Python is also a very powerful language not just because of its clear syntax but because of the ecosystem that surrounds it. It has libraries, documentation, applications, and community. Anything you want to do has very likely already been done by someone else and possibly released under an open source license. Use these benefits to your advantage.

I've settled on a strategy of writing bootstrap steps in shell and the central functionality in Python. For example, I've written a very basic make-like utility at work -- to build some software components -- in Python using Invoke. Our test suite is packaged to be pip installable and it's built using this utility. I have a run.sh that installs the required Python version, installs my utility and its dependencies, and runs it. My utility actually builds the artifact that a user can install. In this way shell and Python work harmoniously to get the job done. This pattern is repeated for other tasks but it's always the same: use shell to bootstrap the environment where my Python code runs.

Bootstrap code is sometimes not trivial. In such cases it can be written in Python as well. I made such an attempt with rewriting one Jenkins job we have using Ansible as a higher level shell script. The exploratory work was successful and Ansible did the job well. However, a few things bothered me enough that I came back to shell.

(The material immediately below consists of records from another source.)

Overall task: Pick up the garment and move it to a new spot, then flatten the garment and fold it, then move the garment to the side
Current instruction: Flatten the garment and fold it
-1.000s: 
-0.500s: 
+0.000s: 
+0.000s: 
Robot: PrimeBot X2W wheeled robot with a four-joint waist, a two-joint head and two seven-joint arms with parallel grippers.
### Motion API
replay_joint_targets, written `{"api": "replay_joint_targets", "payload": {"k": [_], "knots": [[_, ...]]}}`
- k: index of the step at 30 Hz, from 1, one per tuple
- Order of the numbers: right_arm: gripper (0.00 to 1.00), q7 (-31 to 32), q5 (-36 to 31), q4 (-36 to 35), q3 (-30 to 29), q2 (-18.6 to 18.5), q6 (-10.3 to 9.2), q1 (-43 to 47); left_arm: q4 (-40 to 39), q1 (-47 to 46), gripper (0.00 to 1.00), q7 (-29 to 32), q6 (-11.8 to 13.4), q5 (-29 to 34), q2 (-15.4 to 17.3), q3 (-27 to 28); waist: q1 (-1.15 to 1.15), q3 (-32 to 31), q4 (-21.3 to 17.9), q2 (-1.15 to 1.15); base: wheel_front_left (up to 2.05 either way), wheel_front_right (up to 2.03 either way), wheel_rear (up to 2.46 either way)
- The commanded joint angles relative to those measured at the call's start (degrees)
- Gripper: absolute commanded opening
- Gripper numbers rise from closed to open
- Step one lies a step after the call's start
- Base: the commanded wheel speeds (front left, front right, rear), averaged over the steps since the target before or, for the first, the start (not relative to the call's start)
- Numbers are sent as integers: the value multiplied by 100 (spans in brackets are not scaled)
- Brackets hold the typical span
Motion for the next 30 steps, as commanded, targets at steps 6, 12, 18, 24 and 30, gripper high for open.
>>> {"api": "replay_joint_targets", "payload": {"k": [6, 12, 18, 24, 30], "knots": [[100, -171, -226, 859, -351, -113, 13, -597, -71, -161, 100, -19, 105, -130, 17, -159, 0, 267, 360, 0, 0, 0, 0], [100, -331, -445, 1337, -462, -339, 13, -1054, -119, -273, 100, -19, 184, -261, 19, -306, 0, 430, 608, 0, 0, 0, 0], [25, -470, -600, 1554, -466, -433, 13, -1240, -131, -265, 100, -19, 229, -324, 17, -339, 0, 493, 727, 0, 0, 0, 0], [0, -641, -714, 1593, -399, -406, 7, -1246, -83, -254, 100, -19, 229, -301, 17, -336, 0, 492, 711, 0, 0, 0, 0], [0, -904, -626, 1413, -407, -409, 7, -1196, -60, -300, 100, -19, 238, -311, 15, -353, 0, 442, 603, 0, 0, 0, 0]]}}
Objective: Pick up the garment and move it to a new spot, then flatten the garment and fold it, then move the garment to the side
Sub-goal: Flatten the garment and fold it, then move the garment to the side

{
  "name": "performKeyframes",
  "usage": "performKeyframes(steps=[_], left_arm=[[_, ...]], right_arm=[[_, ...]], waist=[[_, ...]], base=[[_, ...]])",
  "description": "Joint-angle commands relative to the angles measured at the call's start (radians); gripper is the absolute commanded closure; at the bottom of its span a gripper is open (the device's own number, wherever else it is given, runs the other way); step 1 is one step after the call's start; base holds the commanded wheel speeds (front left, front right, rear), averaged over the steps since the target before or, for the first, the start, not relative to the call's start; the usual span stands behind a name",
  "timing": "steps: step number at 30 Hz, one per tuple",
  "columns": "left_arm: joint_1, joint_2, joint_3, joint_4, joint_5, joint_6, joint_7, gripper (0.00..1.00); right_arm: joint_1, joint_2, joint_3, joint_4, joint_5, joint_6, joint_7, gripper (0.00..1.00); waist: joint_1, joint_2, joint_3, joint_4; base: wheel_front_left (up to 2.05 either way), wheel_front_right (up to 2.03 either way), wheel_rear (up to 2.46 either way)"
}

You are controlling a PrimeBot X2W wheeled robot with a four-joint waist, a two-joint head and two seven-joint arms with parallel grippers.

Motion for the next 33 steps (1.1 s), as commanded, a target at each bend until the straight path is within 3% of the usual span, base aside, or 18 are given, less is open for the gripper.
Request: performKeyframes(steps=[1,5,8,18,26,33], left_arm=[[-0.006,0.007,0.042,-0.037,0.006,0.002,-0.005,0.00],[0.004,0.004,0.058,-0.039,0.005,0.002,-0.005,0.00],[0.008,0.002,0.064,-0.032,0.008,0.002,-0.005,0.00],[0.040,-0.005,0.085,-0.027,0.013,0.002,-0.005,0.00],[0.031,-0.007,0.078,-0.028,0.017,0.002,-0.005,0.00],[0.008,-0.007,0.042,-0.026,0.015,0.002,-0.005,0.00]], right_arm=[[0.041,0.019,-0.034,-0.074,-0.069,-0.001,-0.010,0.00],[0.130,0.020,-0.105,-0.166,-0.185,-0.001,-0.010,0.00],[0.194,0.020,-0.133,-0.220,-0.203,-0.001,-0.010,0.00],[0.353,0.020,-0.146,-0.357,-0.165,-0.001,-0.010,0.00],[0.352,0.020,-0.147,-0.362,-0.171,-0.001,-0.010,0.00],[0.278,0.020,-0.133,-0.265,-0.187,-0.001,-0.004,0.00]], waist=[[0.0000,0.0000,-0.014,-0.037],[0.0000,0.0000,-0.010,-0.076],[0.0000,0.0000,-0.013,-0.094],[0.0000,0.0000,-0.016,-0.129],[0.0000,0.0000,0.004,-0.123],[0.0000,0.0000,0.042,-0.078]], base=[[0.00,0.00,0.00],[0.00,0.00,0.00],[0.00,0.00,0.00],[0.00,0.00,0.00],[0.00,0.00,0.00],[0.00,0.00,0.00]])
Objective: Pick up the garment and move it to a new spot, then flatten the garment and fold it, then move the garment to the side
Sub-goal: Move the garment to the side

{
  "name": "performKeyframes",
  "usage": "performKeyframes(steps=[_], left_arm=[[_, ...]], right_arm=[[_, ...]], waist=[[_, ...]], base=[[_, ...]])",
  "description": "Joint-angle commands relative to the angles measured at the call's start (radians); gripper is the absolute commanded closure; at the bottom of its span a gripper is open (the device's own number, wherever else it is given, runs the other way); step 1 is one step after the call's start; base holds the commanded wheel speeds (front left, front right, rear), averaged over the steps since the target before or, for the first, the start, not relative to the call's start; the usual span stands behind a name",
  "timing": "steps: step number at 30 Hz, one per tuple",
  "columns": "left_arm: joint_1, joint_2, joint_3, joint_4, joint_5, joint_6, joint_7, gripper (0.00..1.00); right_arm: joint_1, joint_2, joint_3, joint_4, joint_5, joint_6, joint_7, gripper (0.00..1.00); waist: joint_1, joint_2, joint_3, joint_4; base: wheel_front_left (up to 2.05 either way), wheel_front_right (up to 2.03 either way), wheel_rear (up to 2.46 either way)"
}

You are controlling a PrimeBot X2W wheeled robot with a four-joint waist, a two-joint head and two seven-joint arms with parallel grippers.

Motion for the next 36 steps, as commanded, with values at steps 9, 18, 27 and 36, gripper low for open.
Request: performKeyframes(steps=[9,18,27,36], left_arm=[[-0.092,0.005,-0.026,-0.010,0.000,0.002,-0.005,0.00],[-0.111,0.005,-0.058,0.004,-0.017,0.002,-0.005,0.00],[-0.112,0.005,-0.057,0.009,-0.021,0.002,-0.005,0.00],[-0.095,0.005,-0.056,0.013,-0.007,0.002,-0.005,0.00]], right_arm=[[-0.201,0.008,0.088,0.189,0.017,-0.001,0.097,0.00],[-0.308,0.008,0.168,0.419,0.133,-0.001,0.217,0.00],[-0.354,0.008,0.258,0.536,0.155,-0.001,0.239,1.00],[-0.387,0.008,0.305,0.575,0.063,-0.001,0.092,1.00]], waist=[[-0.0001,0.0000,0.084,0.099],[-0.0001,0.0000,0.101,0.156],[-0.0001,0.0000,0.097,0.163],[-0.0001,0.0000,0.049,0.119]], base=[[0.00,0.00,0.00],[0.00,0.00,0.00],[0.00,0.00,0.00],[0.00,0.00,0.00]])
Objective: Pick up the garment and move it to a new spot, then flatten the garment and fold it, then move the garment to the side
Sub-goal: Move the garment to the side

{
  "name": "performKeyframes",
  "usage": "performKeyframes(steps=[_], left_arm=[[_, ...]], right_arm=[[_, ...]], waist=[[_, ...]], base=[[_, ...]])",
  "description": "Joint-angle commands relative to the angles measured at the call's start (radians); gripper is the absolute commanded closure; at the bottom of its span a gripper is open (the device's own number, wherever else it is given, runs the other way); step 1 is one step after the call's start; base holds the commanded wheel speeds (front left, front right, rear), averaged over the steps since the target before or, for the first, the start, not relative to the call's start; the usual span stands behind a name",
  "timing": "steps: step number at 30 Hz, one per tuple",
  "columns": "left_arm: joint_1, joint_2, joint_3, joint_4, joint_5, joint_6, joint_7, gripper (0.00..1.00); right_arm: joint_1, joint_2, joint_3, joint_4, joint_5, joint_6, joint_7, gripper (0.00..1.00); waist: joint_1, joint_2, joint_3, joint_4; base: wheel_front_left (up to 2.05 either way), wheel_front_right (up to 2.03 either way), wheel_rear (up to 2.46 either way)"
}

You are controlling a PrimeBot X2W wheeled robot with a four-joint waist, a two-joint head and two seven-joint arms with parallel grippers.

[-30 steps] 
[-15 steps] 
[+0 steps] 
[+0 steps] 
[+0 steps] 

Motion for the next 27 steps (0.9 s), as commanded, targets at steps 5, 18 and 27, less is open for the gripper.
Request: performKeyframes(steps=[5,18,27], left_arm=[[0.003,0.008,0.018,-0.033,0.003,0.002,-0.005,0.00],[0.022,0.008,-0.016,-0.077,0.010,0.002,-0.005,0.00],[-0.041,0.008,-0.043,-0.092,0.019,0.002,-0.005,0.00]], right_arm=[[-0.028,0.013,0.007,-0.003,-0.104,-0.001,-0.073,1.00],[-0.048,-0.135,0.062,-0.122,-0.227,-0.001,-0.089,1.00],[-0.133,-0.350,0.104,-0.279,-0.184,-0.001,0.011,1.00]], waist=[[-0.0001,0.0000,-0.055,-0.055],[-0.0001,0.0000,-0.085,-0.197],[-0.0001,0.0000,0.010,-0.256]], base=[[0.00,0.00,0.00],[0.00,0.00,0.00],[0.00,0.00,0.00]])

Ansible requires -vvv` flag to display all the information we really needed to troubleshoot issues. By the time we needed to troubleshoot it was too late since by default I wasn’t using this flag and had to re-run with the flag. Its output is JSON friendly but not as human readable as a shell script's output (with set -vex). Ansible captures output and displays it at the end; I like to see real-time output from Chef and pytest to keep tabs on progress. Jenkins and shell work together effectively to give this benefit.

Ansible was far easier to write and maintain as a higher level shell script. Code (or yaml in this case) reuse is much better in Ansible. It is possible for members of a team to reuse each other's roles, etc. across various Jenkins jobs. If our CI wasn’t based on Jenkins -- which relies heavily on shell scripts -- maybe Ansible could have been a better fit.

Eventually, output readability and real-time output made me use shell instead of Ansible in this case even though both got the job done.

So there you have it. These are some lessons I learned as I learned to become a better shell programmer. I encourage everyone to make their own journeys into shell programming because they'll find it is still an integral part of any work flow.